**EXERCISE REQUIREMENTS**
Copy the data exactly.

- - - - - - -

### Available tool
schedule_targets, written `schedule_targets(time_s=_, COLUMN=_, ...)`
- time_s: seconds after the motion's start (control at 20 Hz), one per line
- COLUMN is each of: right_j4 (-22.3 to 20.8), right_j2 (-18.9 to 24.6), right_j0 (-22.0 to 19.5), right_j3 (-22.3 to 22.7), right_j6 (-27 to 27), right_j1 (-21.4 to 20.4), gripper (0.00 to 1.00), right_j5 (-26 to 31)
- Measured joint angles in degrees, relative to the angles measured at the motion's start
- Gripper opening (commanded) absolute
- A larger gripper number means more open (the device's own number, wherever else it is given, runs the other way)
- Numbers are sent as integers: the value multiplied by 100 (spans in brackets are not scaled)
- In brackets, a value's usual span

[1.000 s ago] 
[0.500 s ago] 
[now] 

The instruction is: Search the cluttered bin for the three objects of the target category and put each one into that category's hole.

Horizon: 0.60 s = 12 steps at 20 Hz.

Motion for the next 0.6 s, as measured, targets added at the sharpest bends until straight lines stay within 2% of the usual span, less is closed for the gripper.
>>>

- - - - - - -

**ANSWER BOX**
### Available tool
schedule_targets, written `schedule_targets(time_s=_, COLUMN=_, ...)`
- time_s: seconds after the motion's start (control at 20 Hz), one per line
- COLUMN is each of: right_j4 (-22.3 to 20.8), right_j2 (-18.9 to 24.6), right_j0 (-22.0 to 19.5), right_j3 (-22.3 to 22.7), right_j6 (-27 to 27), right_j1 (-21.4 to 20.4), gripper (0.00 to 1.00), right_j5 (-26 to 31)
- Measured joint angles in degrees, relative to the angles measured at the motion's start
- Gripper opening (commanded) absolute
- A larger gripper number means more open (the device's own number, wherever else it is given, runs the other way)
- Numbers are sent as integers: the value multiplied by 100 (spans in brackets are not scaled)
- In brackets, a value's usual span

[1.000 s ago] 
[0.500 s ago] 
[now] 

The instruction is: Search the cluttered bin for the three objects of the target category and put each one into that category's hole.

Horizon: 0.60 s = 12 steps at 20 Hz.

Motion for the next 0.6 s, as measured, targets added at the sharpest bends until straight lines stay within 2% of the usual span, less is closed for the gripper.
>>>

The exercise requires nothing more than what has been given.